* The data:
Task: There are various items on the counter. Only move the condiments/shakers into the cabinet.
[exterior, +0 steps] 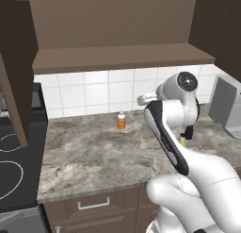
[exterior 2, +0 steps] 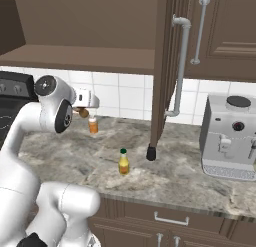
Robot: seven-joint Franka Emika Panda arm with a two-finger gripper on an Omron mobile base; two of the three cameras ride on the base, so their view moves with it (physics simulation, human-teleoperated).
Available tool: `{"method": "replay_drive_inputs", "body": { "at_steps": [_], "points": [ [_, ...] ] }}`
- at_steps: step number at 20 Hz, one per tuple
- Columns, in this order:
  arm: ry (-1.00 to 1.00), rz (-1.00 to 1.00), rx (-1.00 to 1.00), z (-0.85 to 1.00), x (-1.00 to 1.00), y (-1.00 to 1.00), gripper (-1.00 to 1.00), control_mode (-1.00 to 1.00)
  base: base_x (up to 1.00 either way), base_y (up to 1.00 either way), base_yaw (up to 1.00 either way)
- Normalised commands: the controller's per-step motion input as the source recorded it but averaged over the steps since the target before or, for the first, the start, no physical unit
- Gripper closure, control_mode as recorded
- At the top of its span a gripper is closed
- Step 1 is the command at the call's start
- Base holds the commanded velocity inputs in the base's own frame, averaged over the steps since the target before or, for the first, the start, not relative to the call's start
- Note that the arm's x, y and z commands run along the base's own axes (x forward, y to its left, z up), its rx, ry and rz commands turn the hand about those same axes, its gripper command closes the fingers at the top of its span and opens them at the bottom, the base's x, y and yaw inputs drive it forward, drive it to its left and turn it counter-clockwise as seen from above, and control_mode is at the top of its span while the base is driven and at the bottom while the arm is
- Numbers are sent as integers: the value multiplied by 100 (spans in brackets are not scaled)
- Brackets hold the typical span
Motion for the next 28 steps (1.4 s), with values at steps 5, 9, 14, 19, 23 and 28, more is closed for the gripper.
{"method": "replay_drive_inputs", "body": {
  "at_steps": [5,9,14,19,23,28],
  "points": [
    [7,8,4,100,24,0,100,-100,0,0,0],
    [6,7,1,100,10,0,100,-100,0,0,0],
    [-6,1,-1,79,0,0,100,-100,0,0,0],
    [-15,0,-4,29,-5,6,100,-100,0,0,0],
    [0,0,0,0,1,0,100,-100,0,0,0],
    [0,0,0,-2,32,0,100,-100,0,0,0]
  ]
}}
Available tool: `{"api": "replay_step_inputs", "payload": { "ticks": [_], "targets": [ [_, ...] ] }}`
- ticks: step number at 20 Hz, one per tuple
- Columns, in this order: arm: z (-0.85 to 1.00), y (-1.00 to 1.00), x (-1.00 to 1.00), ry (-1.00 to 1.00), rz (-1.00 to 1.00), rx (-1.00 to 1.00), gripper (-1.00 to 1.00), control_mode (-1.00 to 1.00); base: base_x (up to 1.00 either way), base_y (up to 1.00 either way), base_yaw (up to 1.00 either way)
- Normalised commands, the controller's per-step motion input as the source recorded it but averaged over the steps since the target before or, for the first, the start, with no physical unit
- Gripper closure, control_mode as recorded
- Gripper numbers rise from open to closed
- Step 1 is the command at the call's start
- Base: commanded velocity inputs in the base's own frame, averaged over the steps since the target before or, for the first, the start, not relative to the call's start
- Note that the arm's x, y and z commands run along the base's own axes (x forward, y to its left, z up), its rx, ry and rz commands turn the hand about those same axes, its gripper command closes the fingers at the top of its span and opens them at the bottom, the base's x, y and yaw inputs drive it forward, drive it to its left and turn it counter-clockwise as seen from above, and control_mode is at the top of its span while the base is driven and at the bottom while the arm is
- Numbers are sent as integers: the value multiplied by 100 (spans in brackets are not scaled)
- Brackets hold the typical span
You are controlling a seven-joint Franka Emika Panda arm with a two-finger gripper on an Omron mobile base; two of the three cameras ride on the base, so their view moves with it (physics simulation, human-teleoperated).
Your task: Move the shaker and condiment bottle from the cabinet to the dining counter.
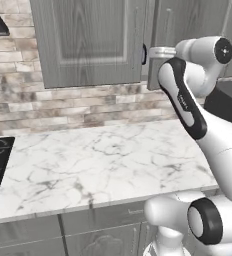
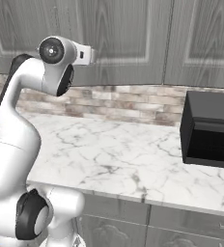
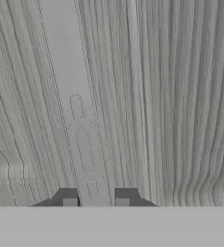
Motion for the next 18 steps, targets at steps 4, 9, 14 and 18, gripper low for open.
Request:
{"api": "replay_step_inputs", "payload": {
  "ticks": [4,9,14,18],
  "targets": [
    [20,-73,-98,1,0,-9,100,-100,0,0,0],
    [8,-93,-100,0,2,-4,100,-100,0,0,0],
    [1,-100,-100,0,5,-1,100,-100,0,0,0],
    [-13,-58,-62,1,23,0,-100,-100,0,0,0]
  ]
}}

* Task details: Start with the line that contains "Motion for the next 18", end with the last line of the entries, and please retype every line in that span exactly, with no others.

* Answer below:
Motion for the next 18 steps, targets at steps 4, 9, 14 and 18, gripper low for open.
Request:
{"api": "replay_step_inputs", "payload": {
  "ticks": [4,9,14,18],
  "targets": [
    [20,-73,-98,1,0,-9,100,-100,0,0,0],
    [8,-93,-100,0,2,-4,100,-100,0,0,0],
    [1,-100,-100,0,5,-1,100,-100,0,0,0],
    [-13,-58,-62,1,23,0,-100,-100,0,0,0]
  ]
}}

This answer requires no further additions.